(Data extracted from a collection)
* * * *

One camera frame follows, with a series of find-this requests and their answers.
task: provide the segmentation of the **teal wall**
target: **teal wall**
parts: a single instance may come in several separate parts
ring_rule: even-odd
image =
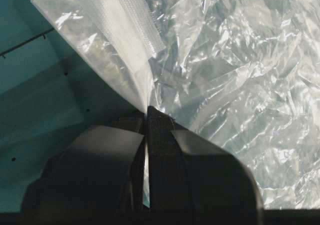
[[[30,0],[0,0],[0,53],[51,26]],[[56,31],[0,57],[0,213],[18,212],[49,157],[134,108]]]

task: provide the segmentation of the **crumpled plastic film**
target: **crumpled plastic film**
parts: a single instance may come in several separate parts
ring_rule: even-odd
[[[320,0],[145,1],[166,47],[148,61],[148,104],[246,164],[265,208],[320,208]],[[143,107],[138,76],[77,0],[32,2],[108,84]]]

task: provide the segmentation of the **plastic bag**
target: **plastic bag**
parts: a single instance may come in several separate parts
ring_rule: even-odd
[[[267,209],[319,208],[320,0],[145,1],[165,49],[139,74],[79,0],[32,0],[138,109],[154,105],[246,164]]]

* * * *

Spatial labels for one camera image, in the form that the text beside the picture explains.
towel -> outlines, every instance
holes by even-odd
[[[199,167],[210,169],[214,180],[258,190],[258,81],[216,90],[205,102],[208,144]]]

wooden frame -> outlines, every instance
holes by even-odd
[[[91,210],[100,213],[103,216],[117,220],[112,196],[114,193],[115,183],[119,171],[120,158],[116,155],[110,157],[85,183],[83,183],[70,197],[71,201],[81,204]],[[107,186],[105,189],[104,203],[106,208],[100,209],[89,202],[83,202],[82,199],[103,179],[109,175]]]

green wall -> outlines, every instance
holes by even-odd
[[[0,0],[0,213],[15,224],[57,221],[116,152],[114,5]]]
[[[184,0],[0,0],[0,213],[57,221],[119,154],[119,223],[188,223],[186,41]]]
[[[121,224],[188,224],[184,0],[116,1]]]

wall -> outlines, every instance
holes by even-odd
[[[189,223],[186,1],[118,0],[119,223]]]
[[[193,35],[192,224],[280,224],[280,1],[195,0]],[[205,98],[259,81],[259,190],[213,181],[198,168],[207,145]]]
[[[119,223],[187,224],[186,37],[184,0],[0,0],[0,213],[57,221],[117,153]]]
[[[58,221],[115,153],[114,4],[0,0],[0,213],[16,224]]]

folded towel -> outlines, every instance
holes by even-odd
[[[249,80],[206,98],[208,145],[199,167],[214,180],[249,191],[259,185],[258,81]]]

* * * *

WHAT YOU ARE ASKED TO DO: Where a line above holds the word "crumpled", copy it.

EXERCISE RESULT:
task: provide the segmentation of the **crumpled plastic film**
target: **crumpled plastic film**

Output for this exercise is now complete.